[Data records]
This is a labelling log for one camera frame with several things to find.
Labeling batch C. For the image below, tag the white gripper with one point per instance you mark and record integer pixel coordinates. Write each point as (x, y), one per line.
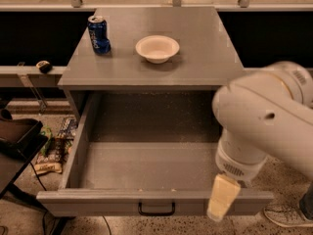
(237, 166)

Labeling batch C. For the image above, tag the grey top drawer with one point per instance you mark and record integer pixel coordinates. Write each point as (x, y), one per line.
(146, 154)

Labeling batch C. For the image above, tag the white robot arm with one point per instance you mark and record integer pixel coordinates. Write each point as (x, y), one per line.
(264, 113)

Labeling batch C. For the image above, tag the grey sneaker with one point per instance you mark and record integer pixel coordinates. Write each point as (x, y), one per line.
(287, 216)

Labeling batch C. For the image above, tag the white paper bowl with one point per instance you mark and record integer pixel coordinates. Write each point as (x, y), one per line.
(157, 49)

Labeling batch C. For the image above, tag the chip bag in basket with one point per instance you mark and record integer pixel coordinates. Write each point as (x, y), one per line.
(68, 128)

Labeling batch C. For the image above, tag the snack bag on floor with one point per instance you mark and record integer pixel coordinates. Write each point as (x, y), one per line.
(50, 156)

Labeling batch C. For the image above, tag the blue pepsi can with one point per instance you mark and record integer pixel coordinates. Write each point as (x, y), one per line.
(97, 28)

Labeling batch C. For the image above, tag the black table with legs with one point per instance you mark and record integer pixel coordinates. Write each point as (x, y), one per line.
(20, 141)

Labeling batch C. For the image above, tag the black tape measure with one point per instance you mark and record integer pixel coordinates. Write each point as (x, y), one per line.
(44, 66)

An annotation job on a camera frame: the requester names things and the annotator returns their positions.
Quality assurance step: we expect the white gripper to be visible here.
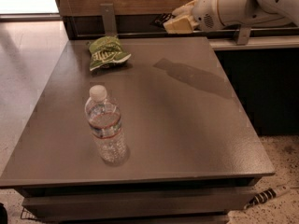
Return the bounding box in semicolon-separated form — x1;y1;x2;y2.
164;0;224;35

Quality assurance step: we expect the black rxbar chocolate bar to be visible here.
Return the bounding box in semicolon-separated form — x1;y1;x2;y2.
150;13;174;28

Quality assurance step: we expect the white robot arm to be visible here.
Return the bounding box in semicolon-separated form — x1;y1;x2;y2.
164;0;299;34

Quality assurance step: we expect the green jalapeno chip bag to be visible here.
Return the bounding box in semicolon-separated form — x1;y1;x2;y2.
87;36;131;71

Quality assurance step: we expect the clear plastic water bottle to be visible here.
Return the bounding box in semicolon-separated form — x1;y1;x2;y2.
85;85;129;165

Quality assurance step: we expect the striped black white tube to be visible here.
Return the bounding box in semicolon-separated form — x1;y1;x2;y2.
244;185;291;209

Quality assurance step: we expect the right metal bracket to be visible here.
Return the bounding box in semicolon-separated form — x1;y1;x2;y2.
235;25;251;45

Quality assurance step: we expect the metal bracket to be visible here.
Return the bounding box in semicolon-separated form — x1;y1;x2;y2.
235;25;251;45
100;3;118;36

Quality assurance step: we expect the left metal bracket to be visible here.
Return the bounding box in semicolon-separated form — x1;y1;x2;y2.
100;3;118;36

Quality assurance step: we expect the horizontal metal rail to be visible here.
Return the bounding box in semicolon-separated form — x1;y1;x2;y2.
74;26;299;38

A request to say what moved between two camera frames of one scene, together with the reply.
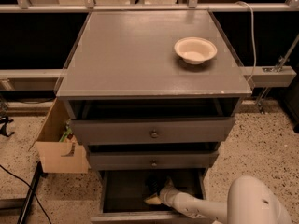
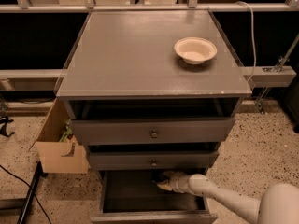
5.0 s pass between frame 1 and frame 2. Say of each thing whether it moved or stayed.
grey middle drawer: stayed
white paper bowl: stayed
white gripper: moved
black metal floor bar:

● Problem
From the records above, give again only the part that opens with the line containing "A request to" and closes with the line containing "white paper bowl: stayed". Keep both ends but drop the pictures.

● The completed task
A request to say what moved between two camera frames of one scene, together with the reply.
5.0 s pass between frame 1 and frame 2. Say of each thing whether it moved or stayed.
grey middle drawer: stayed
white paper bowl: stayed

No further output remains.